Paul Verhoeven Doesn't Think Elizabeth Berkley Is To Blame For Showgirls' Poor Reception

Paul Verhoeven's 1995 sex-tastic schlockfest "Showgirls" has finally earned cult status after years of reappraisal, but unfortunately, it's too little too late for some of the film's stars, especially Elizabeth Berkley, whose career never quite recovered from the film's disastrous reception. Verhoeven has been vocal over the years about Berkley's performance, repeating in multiple interviews that he felt like she shouldered far too much blame because he had asked her to be as over-the-top as possible. (Verhoeven? Over-the-top? Never.) 

While Berkley's performance is way too much all the time, it makes sense that Verhoeven had asked that of her and was well aware of the effect while calling the shots. There are plenty of other big and ridiculous performances in the film, and the entire thing is an exercise in excess, but Berkley has frequently been the target of the film's harshest criticisms. After all, not only did she give a performance that didn't meet expectations, but she starred as a sexed-up stripper who bared all, which was more than enough reason for a female performer to be written off in 1995. There are plenty of careers that didn't end with "Showgirls," and it's unfair that Berkley took the brunt.

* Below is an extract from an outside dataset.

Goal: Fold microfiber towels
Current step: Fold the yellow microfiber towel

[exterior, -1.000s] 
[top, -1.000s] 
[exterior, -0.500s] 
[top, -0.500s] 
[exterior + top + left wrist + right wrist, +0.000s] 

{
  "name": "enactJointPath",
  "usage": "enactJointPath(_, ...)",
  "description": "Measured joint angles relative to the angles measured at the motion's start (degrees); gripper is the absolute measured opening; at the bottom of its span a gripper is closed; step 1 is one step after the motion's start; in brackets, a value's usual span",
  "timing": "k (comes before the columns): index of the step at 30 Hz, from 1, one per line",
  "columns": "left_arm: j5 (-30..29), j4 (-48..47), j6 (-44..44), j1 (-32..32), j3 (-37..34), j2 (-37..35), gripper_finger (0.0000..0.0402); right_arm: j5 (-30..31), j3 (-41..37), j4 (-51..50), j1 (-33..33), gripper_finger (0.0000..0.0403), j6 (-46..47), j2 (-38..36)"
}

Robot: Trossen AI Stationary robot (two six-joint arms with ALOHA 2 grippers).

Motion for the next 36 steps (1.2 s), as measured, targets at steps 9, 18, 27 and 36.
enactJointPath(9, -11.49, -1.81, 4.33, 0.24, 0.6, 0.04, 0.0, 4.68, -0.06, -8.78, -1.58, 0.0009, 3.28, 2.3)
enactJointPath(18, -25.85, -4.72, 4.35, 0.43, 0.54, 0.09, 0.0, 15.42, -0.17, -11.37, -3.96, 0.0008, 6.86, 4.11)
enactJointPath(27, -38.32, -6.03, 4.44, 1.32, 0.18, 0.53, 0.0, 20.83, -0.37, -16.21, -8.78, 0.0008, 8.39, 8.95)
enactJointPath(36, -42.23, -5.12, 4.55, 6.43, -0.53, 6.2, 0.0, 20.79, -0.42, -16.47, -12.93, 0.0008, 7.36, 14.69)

'I was the one who asked her to exaggerate everything'

In an interview with Rolling Stone in 2015, Verhoeven made it explicit that he felt as if he was to blame for Berkley's performance:

"People have, of course, criticized her for being over-the-top in her performance. Most of that comes from me. I pushed it in that direction. Good or not good, I was the one who asked her to exaggerate everything — every move — because that was the element of style that I thought would work for the movie."

Many of the other performances in "Showgirls" are also pretty over-the-top, adding to the heightened, campy Vegas setting. The movie follows Berkley's character Nomi as she tries to become a leading Vegas showgirl, leaving behind a career of stripping, and her obsession with fame and fortune led her to ridiculous behavior that seemed unrealistic to some viewers. In an interview with the New York Daily News, Verhoeven explained that he had hoped reveals in the film that Nomi had struggled with drug use would also explain some of her behavior, but unfortunately, most audiences didn't seem to care and instead went after Berkley's acting chops. 

Unfair and uneven treatment

In that same interview with the New York Daily News, Verhoeven spoke out against the unfairness of Berkley taking the heat when his own career suffered far less:

"Showgirls certainly ruined the career of Elizabeth Berkley in a major way. It made my life more difficult, but not to the degree it did Elizabeth's. Hollywood turned their backs on her. [...] I asked Elizabeth to do all that — to be abrupt and to act in that way, but people have been attacking her about for that ever since. [...] I did consider that people would think she had a borderline personality, but that was because her character had history of drug abuse, so I tried to express that through her abruptness."

Berkley's career had just been gaining momentum and "Showgirls" ended that almost entirely. She was even dropped by her agent and became somewhat of an outcast in the Hollywood circles she had just been breaking into. Verhoeven said that she was relatively happy on set and that the two of them simply had a vision for the character that critics couldn't appreciate. In part, he blamed the nudity, and said that she was given an unfair shake because she pushed the limits farther than "any actress." She was shunned for her performance and for being secure enough to bare it all, and as a result, we never really got a chance to see what else Berkley could do. 

Berkley's not bitter

It would be easy to be bitter about being blacklisted for one movie role, especially when the rest of the cast continued their careers uninterrupted, but thankfully Berkley doesn't have any harsh feelings about the way things turned out. She told Vanity Fair that she didn't mind revisiting the character or the experience:

"I never have had a hard time speaking about it, revisiting it, talking about it. Maybe certain journalists or press wanted to create their own narrative around it, but that's not my narrative."

Nomi is a confusing character whose motivations are never all that clear, but that lays at Verhoeven's feet as surely as it does Berkley's, and it's good the director at least recognizes his responsibility. He's never been shy about controversy or criticism, but it's unfortunate that one of his actors ended up faring so much worse as a result.